『善を楽しむ』

「信仰雑話」昭和23(1948)年9月5日発行

私はつくづく世の中を観ると、多くの人間の楽しみとしているところのものは、善か悪かに分けてみると、情ないかな、どうも悪の楽しみのほうがズッと多いようである。いな楽しみは悪でなくてはならないように思っている人も少なくないらしい。

まず一家の主人公であるが、生活に余裕ができると花柳(かりゅう)の巷(ちまた)へ行きたがり、二号などを囲いたがる。しかも、それがための金銭は正当でない手段によって得るほうが多いようであるが、もちろんそれは悪に属する行為である。それがため、危ない橋を渡り、国家社会に損失を与えたり、自分自身としても家庭の円満を欠き、不安な生活を送ることになろう。しかも、成功と享楽が人生最後の目的であるかのごとくし思惟(しい)し、しらずしらずのうちに現世的地獄に転落するのであって、そういう人士は中流以上に多いことであると共に、それら成功者を見る大衆は、外面の様相のみに眩惑され、人生これなるかなと羨望しそのまねをしたがるから、いつになっても良い社会とはならないのである。また正直者は馬鹿をみるという言葉もあり、まじめに世渡りをしている者は下積みになり、危ない綱渡りをする者が出世をして、豪奢な生活をするという現状である。そのほか官吏の役得、会社員の不正利得、政治家の闇収入等々、全く俯仰(ふぎょう)天地に恥じない人は今日何人ありやといいたい程である。
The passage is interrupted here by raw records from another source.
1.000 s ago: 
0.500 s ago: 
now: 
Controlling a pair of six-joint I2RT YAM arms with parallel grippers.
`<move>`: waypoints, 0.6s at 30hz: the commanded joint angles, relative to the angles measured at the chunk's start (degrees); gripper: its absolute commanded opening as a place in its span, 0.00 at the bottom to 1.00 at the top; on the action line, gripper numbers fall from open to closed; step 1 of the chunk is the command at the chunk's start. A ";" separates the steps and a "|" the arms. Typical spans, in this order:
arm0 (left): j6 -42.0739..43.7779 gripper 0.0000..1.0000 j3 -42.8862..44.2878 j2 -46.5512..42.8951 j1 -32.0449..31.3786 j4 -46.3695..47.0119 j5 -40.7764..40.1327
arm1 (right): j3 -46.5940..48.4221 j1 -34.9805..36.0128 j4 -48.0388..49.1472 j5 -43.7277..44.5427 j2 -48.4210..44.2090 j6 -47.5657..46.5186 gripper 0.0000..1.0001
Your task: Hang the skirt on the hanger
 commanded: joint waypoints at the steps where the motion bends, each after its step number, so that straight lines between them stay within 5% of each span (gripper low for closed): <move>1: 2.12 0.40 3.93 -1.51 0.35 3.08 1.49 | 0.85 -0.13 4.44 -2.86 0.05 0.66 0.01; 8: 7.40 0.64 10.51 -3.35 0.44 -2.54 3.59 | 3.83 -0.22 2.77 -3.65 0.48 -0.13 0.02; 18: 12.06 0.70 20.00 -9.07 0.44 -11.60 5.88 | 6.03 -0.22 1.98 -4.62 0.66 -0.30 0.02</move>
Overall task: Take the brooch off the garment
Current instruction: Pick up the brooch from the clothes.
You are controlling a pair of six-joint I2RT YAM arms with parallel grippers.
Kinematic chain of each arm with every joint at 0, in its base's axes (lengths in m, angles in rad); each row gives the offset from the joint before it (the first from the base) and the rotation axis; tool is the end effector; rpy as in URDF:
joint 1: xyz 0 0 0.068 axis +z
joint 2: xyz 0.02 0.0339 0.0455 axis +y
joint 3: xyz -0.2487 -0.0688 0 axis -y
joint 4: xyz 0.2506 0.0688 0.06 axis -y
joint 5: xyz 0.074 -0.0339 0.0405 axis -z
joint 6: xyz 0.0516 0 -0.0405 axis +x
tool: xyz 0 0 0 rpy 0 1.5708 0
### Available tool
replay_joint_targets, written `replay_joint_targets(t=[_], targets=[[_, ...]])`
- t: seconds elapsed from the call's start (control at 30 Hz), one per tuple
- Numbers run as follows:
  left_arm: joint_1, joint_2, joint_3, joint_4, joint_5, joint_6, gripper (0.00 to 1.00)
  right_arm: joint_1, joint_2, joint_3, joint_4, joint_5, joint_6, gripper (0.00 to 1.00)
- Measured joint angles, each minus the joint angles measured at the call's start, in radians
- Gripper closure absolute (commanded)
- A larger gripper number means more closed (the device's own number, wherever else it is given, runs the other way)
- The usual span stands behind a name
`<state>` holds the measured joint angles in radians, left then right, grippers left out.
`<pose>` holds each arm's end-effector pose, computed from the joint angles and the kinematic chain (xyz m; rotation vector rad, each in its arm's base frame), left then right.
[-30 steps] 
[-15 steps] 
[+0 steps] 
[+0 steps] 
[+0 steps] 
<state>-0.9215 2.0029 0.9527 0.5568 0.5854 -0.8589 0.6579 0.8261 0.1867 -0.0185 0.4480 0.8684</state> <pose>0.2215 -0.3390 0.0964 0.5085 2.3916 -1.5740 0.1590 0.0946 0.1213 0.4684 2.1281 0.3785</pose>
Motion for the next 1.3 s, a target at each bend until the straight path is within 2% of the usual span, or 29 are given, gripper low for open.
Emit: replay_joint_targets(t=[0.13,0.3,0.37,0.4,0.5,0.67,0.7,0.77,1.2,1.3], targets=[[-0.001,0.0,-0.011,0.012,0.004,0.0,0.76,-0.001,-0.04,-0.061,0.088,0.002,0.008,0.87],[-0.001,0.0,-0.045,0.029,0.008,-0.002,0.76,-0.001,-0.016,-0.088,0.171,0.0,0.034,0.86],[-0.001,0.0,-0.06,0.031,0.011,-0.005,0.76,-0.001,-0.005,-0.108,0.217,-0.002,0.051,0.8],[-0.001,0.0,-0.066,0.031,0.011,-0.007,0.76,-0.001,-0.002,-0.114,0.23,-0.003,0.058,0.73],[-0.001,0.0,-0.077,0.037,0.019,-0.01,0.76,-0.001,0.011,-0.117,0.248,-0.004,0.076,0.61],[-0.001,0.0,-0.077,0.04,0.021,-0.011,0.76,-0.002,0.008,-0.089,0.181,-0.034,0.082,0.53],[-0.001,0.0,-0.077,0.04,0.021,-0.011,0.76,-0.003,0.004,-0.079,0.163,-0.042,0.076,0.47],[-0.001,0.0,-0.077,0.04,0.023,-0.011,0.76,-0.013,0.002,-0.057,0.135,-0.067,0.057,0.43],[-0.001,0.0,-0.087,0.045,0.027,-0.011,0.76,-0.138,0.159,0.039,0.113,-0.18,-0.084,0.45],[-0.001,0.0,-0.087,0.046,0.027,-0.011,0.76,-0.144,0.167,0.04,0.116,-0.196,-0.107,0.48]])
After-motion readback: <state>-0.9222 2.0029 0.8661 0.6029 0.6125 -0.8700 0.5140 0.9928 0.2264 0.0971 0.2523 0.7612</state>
ここにおいて、私は善を楽しむことを教えたいのである。すなわち、相当社会に頭角を顕すようになっても、柳暗花明(りゅうあんかめい)の巷に出入りすることはできるだけ避け、余財あれば社会公共のために費し、困窮者を助け善徳を施し、神仏に帰依し、ときどきは家族を引きつれ映画、演劇、旅行等を娯しむのである。こういうようなやり方であれば、一家は団欒し、妻は夫を尊敬し感謝するようになり、子女のごときも、まず不良になる心配はないであろう。従って、経済不安もなく、不摂生もなく、健康にも恵まれ、長寿も保ち得らるる訳で、日々を楽しみ、心は常に洋々たるものがある。明治の富豪として有名な大倉喜八郎氏はおもしろい事を言った。「人間長生きをしたければ借金をしないことである」と、それは借金ほど精神的苦痛はないからである。私も二十年間借金で苦しんだ経験があるので、よく判る気がする。しかるに現代人の中には、暴露すれば法にふれたり、涜職罪になったりするような事をなし、暗闇の取引を好み、妻君に知れたら大騷動が起こるような秘密を作り、高利の借金をし常に戦々兢々として不安の日を送っており、その苦痛を酒によって紛らそうとする。酒が何程高くなっても売れるのは、そういう訳もあろう。したがって健康を害し、短命となるのは言うまでもないと共に、こういう泥沼生活にはいったものは、なかなか抜け出ることができないのが通例である。まず抜けでる唯一の方法としては宗教に入る事で、それ以外に方法はないであろう。

私は、以上のごとき善悪二筋道を書いてみた。悪を楽しむ人と善を楽しむ人とである。読者諸士よ、卿らはいずれを選ぶや、熟慮を望むのである。